March 2025 monthly summary for purdue-arc/sphero-swarm: Delivered core coordination features and stability improvements for a swarm of Sphero objects, enabling cohesive formations and safer movement in simulations. Significant progress on grid-based positioning, proximity-based bonding, movement control, and a cleaned, well-documented simulation environment. These efforts reduce risk in multi-robot demos and accelerate ongoing development.
March 2025 monthly summary for purdue-arc/sphero-swarm: Delivered core coordination features and stability improvements for a swarm of Sphero objects, enabling cohesive formations and safer movement in simulations. Significant progress on grid-based positioning, proximity-based bonding, movement control, and a cleaned, well-documented simulation environment.

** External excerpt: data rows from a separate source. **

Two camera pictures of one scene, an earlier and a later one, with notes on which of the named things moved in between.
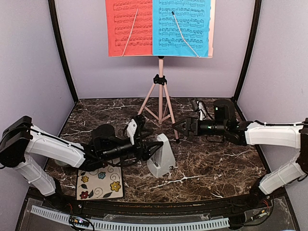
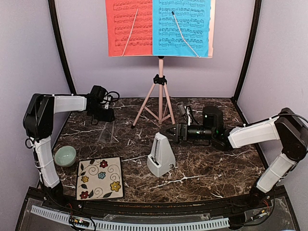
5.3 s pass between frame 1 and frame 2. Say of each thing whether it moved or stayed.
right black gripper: moved
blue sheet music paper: stayed
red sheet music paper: stayed
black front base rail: stayed
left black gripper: moved
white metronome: stayed
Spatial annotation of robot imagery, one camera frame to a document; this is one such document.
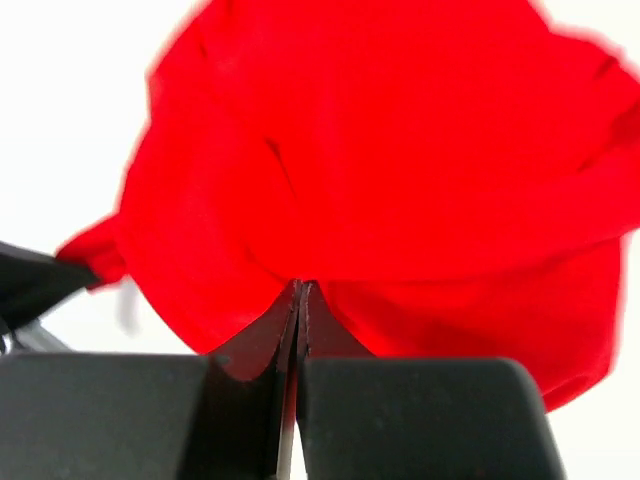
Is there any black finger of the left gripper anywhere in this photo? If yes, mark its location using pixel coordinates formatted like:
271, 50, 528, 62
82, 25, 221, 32
1, 242, 99, 330

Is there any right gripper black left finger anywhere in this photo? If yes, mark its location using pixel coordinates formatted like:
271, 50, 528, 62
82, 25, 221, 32
1, 282, 299, 479

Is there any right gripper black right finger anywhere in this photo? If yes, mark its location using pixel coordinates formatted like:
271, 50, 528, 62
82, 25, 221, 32
297, 282, 565, 480

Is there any red t-shirt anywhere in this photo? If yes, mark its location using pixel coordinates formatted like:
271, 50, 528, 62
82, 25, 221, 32
58, 1, 639, 409

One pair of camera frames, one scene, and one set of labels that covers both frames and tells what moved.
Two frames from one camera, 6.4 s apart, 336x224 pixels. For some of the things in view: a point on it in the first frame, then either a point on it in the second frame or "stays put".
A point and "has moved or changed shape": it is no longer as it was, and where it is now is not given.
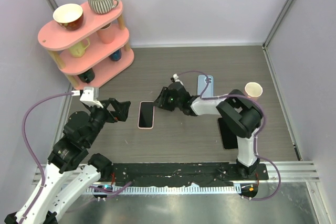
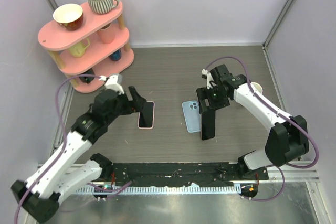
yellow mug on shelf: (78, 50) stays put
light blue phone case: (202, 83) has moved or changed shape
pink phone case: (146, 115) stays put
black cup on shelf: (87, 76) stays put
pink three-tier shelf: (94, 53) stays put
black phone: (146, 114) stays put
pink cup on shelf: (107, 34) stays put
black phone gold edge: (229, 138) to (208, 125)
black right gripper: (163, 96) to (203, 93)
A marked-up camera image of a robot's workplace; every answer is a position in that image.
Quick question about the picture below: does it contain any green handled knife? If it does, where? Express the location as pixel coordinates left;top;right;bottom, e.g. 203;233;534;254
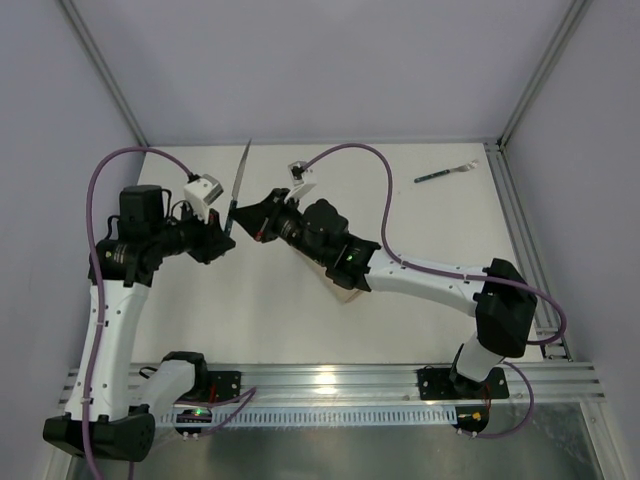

These efforts reduce risk in multi-robot demos and accelerate ongoing development.
February 2025 performance snapshot for Purdue-ARC sphero-swarm: - Delivered a complete Sphero-based swarm simulation framework and driver enabling scalable multi-sphero experiments. Core movement logic executed on a triangular grid with rendering hooks, and collision/distance handling using EPSILON, plus color cycling across spheros for clear visualization. - Implemented a driver/interface to initialize and control multiple spheros, and established a field-based validation system with initial server communication groundwork to support remote orchestration and data collection. - Achieved early multi-sphero scalability (documented improvements to handle more than 6 spheros) and ongoing refactoring to improve readability and future extensibility. - Refined class design and state management for spheroids (direction tracking) and consolidated the 3-sphero workflow. Business and technical impact: accelerates rapid prototyping of swarm behaviors, enables reproducible experiments, and lays the foundation for telemetry, remote control, and integration with higher-level planning.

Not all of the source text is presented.